Due to geography and other factors, the homes receive services from Macon County, but pay taxes to Jackson County, meaning such services as law enforcement and emergency management were being provided to Jackson County residents at the expense of Macon County taxpayers.
The issue came down to tax dollars — Macon County had requested about $160,000 from Jackson County to cover the costs of offering emergency services to residents in the area that are technically located in Jackson County. While Jackson County receives the property tax revenue from these homes, Macon County is burdened with the responsibility of providing emergency services. Since the discussion first began, Jackson County has taken the first step to compensate Macon County. Initially, Jackson County approved a fire tax that generates $50,000 to the Highlands Fire Department. Jackson County commissioners approved the new fire tax for about 300 properties that are technically located within Jackson County, yet receive fire services from the Highlands Fire Department. The fire tax was expected to generate $50,000 in revenue that is directly allocated to the Highlands fire department.
Since first learning of the border dispute, Chairman Tate has spent countless hours working with state, Macon and Jackson county leaders to decide on where the county line runs between Cashiers and Highlands.

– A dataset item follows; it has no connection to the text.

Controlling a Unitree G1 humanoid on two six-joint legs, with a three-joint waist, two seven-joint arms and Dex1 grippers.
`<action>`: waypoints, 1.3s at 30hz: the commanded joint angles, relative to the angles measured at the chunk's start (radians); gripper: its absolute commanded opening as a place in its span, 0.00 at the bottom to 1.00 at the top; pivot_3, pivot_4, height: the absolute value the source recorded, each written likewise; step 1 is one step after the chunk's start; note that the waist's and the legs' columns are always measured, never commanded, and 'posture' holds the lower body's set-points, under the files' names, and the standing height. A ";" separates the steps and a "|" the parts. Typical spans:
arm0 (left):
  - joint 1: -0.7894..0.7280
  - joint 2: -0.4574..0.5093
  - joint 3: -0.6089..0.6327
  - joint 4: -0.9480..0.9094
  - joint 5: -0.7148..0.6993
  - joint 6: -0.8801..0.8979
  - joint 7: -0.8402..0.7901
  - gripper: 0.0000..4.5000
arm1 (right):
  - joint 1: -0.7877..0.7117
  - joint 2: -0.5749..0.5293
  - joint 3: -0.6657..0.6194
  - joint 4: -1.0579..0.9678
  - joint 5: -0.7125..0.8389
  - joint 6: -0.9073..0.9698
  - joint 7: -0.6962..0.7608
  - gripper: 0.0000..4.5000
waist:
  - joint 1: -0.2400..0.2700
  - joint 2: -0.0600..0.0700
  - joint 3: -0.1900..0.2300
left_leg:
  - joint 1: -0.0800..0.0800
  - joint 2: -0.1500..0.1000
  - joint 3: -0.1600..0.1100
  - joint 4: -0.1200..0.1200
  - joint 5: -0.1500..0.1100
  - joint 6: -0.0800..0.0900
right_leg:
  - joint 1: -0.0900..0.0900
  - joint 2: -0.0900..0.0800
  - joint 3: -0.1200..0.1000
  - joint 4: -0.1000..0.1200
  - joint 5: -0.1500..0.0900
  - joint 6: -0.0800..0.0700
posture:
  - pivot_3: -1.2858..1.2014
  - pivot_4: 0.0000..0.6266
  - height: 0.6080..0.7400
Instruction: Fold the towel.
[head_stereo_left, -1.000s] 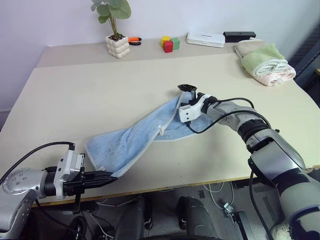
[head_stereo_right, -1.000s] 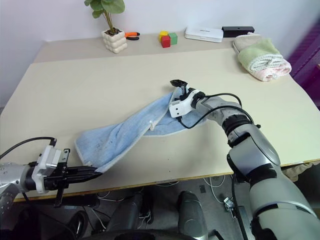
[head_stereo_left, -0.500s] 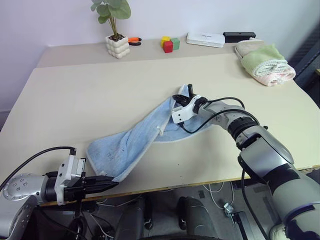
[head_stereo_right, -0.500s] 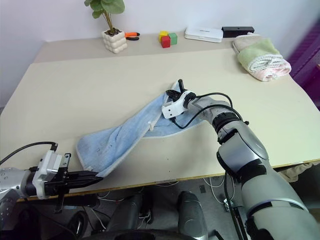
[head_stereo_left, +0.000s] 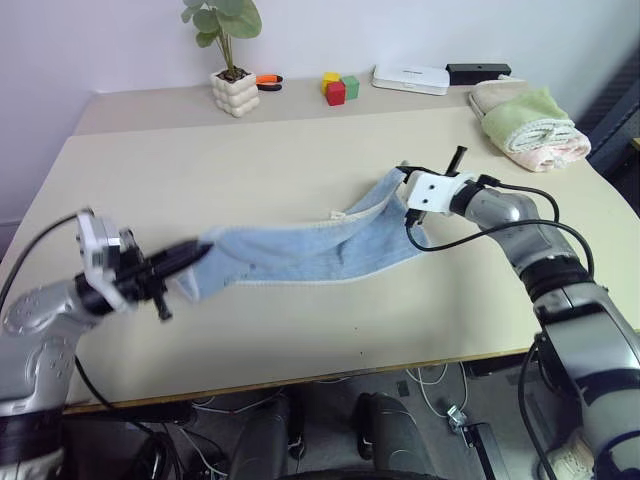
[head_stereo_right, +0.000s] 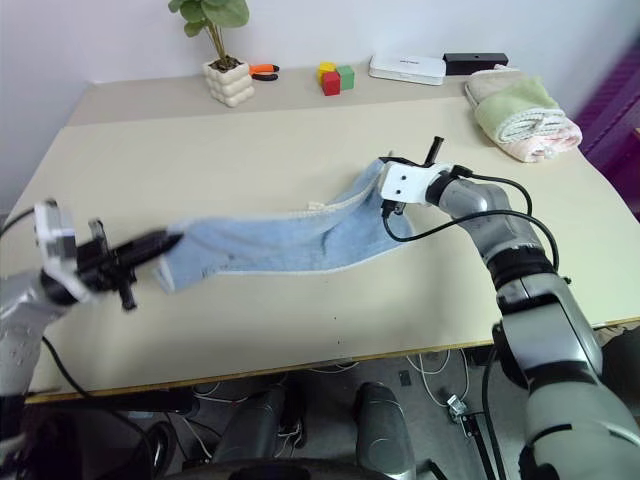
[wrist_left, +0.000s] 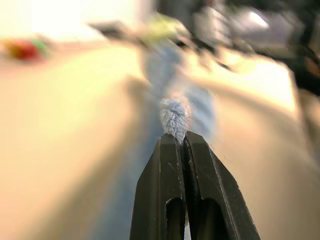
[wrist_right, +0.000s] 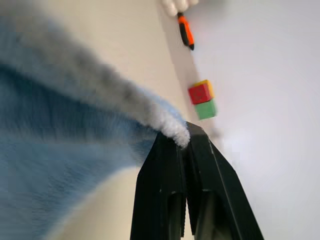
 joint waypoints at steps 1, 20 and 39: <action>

The North Carolina Department of Public Safety’s Emergency Management Division even completed an extensive survey of the Macon County border lines and first issued a preliminary report to the county in 2017. However, the final report was presented to Macon commissioners just last week.

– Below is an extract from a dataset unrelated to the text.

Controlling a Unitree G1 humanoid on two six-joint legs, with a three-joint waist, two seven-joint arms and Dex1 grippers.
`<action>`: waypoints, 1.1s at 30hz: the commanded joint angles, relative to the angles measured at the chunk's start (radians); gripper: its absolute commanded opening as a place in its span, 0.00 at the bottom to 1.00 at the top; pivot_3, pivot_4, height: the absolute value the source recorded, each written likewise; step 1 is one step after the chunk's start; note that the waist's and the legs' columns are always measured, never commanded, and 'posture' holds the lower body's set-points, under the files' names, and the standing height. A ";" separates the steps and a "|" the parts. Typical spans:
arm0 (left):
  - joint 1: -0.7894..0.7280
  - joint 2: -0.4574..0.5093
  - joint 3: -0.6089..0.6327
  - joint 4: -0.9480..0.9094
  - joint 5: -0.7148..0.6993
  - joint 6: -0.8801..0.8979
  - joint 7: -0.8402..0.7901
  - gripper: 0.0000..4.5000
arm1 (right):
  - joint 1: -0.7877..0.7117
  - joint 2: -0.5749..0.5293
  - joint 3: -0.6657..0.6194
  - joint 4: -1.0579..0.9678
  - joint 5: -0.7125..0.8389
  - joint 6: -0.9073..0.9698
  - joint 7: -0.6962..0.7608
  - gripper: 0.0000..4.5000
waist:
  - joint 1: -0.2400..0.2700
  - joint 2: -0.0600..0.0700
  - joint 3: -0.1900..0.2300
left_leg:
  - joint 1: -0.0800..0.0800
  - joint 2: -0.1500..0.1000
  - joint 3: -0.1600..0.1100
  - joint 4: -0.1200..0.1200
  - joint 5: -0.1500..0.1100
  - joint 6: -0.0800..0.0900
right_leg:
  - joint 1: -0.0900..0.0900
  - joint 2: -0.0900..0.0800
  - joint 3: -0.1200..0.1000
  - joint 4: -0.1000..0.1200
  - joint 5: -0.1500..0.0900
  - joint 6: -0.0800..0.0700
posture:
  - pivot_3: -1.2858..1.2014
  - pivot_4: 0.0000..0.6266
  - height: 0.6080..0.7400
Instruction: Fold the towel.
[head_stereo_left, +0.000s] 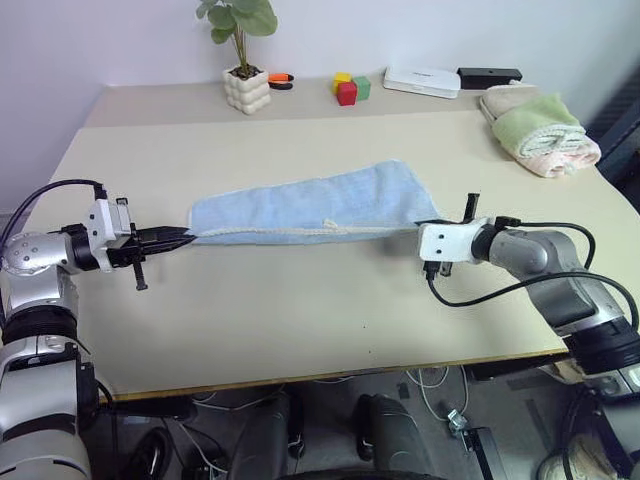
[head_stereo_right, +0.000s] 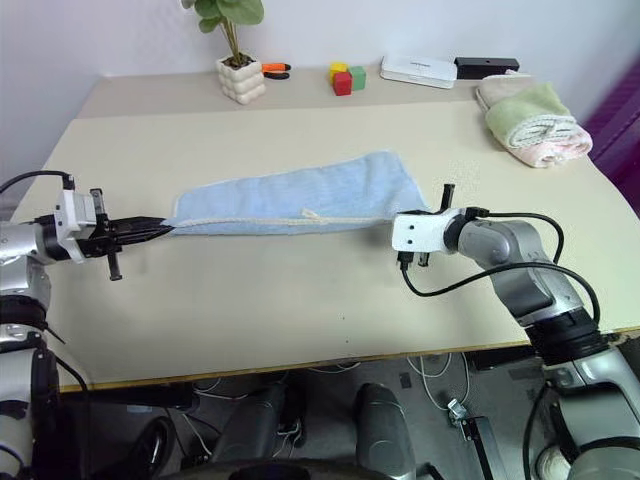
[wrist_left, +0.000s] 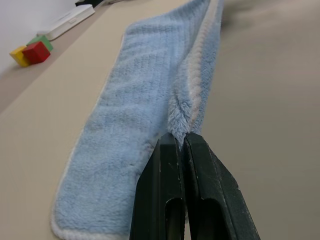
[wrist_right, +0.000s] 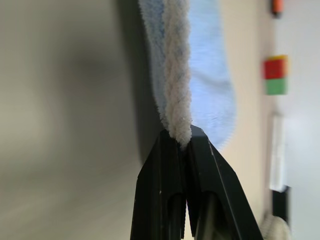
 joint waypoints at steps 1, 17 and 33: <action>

“The county border report from the state used boundary information from information derived from three sources,” said County Manager Derek Roland. “It was based on field evidence, ride line information from 2005, and North Carolina Department of Transportation maps.”
The maps show where the county’s boundaries are based on those three sources. Roland said the final boundary lines were developed after combining all three sources and developing an average and then issued the final boundary line to county officials.
Simply agreeing on the borders between the two counties was easier said than done — as the shift in the boundary line would change where home owners paid their taxes — with hundreds of thousands of dollars in annual tax revenues to consider — county leaders were mindful of the impact the new border would have on the county at large, not just individual homeowners.
Two hundred and nineteen parcels were in question in the dispute, including 17 tax exempt parcels, one belonging to Western Carolina University and 16 to the U.S. Forest Service. While original estimates had Jackson County losing a substantial amount of tax revenues due to a border change, the final maps saw a net change of $16,000 — revenue Jackson County will lose and Macon County will gain.
Eighty three Jackson land parcels will lose 68.8 acres with 21 acres coming from one parcel. Thirty eight parcels will gain 12.71 acres from Macon County. That includes 18 parcels of land ranging from .04 to 1.33 acres which had previously been taxed only in Macon. Five houses will go to Macon and one to Jackson. Eighteen homes will be split between both counties, meaning owners will have to pay taxes to both counties. Eight houses were previously taxed only in Jackson County and nine were taxed only in Macon. One home had not been taxed in either. Some of the property owners were already paying taxes in both counties. Now their bills will be adjusted to reflect the home being divided between counties.
Macon County is gaining a little over $13 million in property values on various land and buildings — while losing $8.5 million in property values. While the net gain for Macon County is $4,441,145 in property values — that amounts to nearly $16,000 in tax revenue.